Borocera cajani, also known as landibe in Malagasy, is a species of silk-producing lasiocampid moth endemic to Madagascar. It is often confused with the similar Borocera madagascariensis, which has the same Malagasy name. However, B. cajani is the species associated with silk production in highland Madagascar, while B. madagascariensis is found in the coastal portion of the island.

Landibe moths are distributed throughout the highland tapia forests of inland Madagascar, including the zones of Imamo and Itremo massif, Isalo National Park, and the Col des Tapia. It flies all year within the tapia forest.

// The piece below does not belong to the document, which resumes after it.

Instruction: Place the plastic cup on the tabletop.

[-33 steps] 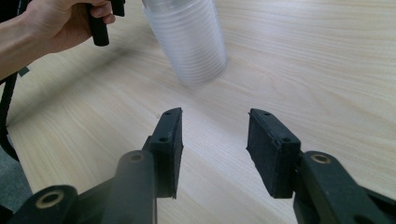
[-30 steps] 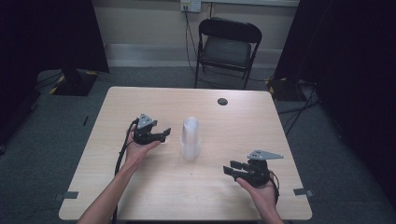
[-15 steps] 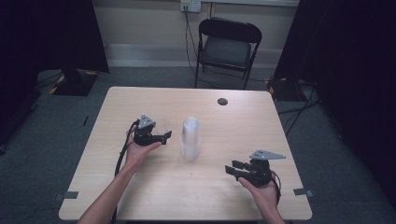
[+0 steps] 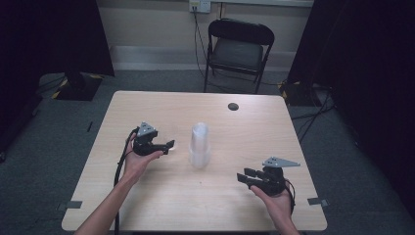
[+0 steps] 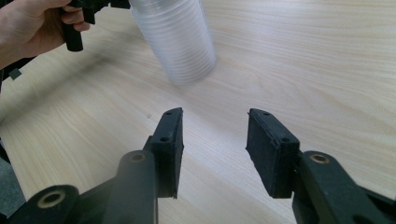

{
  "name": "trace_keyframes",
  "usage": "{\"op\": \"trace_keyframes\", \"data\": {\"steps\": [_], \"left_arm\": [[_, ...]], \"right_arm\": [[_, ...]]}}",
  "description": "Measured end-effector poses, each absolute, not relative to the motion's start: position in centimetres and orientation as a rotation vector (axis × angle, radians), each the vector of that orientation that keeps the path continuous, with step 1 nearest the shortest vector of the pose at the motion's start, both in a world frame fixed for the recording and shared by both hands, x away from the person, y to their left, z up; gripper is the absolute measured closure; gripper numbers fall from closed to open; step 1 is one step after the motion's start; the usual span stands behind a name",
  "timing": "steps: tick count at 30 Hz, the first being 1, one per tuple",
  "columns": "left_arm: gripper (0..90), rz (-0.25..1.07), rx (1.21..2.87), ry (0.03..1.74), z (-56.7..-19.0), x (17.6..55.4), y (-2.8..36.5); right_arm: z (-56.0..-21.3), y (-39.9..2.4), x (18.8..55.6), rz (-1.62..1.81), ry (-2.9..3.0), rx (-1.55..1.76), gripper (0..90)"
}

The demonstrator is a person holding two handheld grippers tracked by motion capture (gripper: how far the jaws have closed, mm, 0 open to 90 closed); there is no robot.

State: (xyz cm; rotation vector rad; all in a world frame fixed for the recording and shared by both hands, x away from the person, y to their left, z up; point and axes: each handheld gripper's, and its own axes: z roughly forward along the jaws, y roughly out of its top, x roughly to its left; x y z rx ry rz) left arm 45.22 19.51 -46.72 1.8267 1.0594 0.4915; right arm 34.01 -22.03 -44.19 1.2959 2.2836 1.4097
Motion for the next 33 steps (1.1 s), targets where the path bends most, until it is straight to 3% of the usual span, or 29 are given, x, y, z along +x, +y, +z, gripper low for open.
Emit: {"op": "trace_keyframes", "data": {"steps": [28, 33], "left_arm": [[16.0, 0.35, 1.834, 1.169, -45.4, 39.6, 22.3], [16.5, 0.404, 1.896, 1.136, -45.3, 37.9, 22.7]], "right_arm": [[-44.5, -23.3, 34.4, 1.378, 2.239, 1.342, 56.1], [-44.7, -23.4, 34.5, 1.376, 2.235, 1.352, 55.9]]}}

B. cajani produces a form of wild silk which has been harvested by the indigenous Malagasy people of the Madagascar highlands for hundreds of years. Silk production and weaving take place in different communities. A local center for the production of landibe silk is the central Madagascar town of Sahatsiho Ambohimanjaka. Wild landibe silk is thicker than that of the common silkworm Bombyx mori.

==Life history==

B. cajani is bivoltine, and its life history is synchronous with that of the related Europtera punctillata moth. There have been suggestions that the species is trivoltine, and lacks a pupal diapause phase. It has been observed to have asynchronous life cycles depending on the location, with the likely reason being that the Imamo region being slightly more warm and wet compared to the Itremo region.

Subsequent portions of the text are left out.